* **HOW TO COMPLETE THIS TASK**: Before answering, work out how many lines below contain the string "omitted"; the reply is that number alone.

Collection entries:
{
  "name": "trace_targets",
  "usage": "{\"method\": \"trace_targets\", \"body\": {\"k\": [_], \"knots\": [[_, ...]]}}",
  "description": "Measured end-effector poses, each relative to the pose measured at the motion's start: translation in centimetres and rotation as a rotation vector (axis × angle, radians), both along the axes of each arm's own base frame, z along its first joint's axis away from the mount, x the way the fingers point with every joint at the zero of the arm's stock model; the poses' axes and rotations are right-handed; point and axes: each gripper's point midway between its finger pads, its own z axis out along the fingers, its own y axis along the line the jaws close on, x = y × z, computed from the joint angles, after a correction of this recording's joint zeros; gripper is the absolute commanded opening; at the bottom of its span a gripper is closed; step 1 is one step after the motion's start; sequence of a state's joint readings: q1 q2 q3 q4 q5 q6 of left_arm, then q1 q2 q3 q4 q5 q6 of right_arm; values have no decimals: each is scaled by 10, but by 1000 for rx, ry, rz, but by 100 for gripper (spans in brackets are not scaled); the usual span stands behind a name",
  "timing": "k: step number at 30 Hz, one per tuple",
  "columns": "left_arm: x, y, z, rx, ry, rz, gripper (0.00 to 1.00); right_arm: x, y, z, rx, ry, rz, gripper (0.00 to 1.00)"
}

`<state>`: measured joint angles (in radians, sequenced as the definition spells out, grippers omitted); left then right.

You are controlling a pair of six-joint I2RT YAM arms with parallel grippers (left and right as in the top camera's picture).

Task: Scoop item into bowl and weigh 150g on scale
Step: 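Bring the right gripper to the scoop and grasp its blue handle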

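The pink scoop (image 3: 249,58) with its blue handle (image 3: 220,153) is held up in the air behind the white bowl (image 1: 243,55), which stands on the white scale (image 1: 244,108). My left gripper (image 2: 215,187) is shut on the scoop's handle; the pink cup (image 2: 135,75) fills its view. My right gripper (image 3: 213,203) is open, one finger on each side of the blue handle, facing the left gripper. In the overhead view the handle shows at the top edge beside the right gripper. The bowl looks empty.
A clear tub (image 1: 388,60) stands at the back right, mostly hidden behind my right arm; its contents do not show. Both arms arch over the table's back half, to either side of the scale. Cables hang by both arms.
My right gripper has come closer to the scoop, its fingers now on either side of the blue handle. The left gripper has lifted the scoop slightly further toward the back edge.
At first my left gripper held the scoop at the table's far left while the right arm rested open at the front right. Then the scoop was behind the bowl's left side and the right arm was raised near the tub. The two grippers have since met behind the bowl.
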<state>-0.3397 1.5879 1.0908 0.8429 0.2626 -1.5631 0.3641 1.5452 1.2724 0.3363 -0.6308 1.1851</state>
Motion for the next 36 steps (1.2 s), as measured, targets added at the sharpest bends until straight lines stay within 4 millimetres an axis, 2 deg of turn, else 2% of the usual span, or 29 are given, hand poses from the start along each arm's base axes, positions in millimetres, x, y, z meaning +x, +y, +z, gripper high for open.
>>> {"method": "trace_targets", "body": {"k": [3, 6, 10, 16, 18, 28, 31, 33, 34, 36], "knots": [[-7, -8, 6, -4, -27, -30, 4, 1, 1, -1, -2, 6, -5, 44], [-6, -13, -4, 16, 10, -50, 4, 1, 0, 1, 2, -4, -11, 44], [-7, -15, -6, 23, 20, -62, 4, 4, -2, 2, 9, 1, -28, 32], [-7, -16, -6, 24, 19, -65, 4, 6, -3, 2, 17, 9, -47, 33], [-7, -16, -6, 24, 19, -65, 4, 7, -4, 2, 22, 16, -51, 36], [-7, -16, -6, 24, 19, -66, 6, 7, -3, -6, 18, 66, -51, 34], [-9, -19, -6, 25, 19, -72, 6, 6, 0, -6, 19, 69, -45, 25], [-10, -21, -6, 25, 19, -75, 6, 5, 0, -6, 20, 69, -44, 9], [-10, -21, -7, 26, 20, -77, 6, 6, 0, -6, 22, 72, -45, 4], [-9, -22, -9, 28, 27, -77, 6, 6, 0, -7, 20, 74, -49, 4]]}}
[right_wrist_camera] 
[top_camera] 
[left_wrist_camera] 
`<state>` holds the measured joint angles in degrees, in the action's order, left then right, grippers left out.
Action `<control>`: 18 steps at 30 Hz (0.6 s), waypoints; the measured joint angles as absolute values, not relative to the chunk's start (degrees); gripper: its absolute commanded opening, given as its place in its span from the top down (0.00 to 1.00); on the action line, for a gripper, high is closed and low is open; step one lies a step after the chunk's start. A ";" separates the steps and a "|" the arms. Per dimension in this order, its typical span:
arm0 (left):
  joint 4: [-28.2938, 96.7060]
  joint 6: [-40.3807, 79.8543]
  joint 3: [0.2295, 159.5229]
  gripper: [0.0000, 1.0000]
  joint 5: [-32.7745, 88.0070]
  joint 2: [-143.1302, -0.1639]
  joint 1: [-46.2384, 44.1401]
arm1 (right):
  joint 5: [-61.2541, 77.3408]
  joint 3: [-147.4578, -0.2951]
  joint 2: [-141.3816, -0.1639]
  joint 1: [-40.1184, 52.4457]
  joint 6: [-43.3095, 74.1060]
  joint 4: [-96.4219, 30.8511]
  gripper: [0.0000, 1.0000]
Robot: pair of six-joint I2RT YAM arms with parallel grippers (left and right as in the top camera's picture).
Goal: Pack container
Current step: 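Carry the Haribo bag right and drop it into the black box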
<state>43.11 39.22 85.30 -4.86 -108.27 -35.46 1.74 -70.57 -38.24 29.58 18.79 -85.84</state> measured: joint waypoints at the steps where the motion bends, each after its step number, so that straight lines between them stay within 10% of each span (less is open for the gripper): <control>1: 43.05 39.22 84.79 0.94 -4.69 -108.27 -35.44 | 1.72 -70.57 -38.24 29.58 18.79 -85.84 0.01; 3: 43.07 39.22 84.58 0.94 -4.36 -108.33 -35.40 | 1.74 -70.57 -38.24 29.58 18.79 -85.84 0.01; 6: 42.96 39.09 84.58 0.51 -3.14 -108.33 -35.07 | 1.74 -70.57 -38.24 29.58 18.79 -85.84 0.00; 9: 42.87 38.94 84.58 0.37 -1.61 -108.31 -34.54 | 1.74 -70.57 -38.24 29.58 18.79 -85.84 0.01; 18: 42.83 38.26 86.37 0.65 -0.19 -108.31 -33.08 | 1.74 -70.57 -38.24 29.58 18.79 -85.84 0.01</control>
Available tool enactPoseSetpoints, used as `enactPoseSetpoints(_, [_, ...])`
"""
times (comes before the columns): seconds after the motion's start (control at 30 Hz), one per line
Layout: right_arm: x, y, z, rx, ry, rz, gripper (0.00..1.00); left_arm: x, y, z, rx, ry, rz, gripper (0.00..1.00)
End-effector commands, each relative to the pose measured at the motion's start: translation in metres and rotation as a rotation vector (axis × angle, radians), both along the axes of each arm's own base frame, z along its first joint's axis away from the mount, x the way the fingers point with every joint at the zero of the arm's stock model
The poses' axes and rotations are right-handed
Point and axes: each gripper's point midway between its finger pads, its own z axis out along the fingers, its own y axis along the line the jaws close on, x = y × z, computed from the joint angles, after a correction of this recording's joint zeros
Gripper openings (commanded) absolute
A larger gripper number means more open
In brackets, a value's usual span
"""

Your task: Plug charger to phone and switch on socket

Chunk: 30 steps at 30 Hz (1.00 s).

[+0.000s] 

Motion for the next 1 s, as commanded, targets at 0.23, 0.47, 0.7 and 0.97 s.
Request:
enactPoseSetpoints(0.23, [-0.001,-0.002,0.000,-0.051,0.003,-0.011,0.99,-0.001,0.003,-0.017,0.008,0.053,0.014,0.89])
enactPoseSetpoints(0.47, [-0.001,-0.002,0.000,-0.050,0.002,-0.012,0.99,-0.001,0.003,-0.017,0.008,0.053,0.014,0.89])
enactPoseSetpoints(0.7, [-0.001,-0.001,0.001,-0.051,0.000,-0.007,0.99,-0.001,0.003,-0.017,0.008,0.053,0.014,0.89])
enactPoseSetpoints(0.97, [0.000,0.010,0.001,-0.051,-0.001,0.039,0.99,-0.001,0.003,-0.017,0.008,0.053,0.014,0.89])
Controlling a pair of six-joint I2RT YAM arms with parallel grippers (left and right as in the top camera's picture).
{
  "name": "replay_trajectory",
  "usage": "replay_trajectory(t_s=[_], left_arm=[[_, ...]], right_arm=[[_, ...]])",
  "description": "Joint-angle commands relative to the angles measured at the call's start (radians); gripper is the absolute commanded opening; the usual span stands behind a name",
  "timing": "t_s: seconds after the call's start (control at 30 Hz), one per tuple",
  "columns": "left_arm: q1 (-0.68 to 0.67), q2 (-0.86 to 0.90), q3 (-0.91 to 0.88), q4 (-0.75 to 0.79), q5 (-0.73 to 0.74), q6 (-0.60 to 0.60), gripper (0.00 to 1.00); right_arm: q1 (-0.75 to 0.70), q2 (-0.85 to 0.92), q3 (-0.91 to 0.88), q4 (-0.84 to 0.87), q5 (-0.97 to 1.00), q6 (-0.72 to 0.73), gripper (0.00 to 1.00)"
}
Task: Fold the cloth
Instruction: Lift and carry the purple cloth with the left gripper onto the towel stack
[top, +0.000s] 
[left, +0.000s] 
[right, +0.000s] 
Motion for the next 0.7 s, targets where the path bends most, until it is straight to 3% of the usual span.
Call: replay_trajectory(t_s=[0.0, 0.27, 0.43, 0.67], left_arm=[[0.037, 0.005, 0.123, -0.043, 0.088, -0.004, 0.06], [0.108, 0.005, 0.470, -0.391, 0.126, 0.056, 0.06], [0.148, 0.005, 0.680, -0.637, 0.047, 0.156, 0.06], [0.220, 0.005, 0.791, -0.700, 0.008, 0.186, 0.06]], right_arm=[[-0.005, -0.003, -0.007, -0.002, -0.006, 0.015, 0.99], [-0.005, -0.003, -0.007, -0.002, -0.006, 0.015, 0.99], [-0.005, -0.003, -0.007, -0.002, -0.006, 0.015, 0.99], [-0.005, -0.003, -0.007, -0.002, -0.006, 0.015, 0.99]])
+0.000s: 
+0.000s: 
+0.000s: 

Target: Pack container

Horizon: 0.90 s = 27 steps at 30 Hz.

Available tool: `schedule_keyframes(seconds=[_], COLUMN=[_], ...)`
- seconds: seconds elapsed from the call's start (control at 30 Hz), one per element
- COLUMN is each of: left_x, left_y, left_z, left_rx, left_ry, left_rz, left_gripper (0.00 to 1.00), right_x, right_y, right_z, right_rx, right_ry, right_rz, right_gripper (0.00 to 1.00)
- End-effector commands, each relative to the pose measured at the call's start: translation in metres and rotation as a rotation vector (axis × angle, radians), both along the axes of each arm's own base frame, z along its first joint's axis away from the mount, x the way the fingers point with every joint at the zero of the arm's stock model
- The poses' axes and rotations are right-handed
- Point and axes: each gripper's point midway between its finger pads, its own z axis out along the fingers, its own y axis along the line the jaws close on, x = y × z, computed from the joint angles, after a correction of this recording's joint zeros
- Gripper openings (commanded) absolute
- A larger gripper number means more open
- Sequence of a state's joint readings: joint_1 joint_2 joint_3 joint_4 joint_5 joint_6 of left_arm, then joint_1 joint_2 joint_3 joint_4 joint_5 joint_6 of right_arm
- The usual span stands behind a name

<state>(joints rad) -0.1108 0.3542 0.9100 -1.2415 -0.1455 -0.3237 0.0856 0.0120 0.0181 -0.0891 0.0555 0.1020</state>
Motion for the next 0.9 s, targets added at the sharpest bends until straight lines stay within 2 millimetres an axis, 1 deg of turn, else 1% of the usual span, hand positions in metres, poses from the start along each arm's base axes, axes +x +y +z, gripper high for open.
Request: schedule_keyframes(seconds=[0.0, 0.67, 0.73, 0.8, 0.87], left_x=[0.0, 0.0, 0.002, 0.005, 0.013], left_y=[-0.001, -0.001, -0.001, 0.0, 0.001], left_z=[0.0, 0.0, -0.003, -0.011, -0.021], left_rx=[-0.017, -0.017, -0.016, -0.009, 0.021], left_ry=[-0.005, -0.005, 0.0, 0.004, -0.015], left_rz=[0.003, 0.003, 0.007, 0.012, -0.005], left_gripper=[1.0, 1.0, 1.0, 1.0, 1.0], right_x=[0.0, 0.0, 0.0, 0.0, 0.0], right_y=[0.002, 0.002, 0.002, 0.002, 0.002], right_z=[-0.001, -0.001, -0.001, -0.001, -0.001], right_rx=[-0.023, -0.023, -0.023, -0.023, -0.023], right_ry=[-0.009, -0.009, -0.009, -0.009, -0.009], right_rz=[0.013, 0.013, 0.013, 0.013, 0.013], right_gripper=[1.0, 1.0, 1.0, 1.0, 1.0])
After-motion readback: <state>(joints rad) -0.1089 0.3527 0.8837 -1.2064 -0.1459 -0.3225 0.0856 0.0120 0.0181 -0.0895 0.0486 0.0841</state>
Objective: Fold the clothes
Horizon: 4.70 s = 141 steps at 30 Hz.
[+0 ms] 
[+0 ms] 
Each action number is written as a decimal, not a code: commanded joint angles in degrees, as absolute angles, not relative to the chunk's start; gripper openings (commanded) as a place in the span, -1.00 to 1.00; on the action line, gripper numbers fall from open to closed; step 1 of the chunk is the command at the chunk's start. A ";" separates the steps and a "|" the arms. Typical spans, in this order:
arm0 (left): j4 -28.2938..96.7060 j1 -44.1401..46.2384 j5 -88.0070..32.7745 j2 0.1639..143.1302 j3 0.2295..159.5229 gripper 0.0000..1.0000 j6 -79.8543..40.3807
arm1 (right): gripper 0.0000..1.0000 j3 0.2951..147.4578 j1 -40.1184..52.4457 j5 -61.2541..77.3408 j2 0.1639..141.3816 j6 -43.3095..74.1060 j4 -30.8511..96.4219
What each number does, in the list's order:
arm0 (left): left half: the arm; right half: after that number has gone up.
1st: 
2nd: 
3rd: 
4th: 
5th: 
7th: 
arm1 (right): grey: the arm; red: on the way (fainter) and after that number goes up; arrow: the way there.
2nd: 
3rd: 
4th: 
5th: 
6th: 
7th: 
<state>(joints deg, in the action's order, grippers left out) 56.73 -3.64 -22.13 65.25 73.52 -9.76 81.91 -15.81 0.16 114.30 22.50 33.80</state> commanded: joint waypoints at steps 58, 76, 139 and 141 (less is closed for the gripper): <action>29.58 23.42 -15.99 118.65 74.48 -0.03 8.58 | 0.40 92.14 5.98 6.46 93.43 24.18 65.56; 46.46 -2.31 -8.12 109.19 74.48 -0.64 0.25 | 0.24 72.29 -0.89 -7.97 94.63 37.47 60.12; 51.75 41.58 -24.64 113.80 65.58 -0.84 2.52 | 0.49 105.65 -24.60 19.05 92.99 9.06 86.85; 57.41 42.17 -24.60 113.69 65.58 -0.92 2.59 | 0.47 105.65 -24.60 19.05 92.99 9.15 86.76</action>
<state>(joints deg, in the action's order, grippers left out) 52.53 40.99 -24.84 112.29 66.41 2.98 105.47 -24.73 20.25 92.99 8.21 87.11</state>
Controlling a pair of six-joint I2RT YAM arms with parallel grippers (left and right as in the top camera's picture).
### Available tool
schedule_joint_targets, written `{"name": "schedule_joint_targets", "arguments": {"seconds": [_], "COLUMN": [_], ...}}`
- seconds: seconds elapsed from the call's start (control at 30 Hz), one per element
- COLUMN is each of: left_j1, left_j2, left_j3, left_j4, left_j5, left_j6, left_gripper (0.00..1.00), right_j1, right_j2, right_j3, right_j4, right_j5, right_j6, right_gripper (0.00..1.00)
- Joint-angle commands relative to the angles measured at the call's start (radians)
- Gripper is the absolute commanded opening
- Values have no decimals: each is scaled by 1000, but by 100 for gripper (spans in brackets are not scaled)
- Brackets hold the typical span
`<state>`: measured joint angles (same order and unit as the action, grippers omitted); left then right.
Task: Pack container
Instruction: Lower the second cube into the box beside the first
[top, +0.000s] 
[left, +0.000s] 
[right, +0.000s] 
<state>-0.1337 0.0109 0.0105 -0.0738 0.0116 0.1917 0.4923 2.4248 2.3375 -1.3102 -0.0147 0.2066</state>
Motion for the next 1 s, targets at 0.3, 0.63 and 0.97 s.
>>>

* **RESPONSE**: 2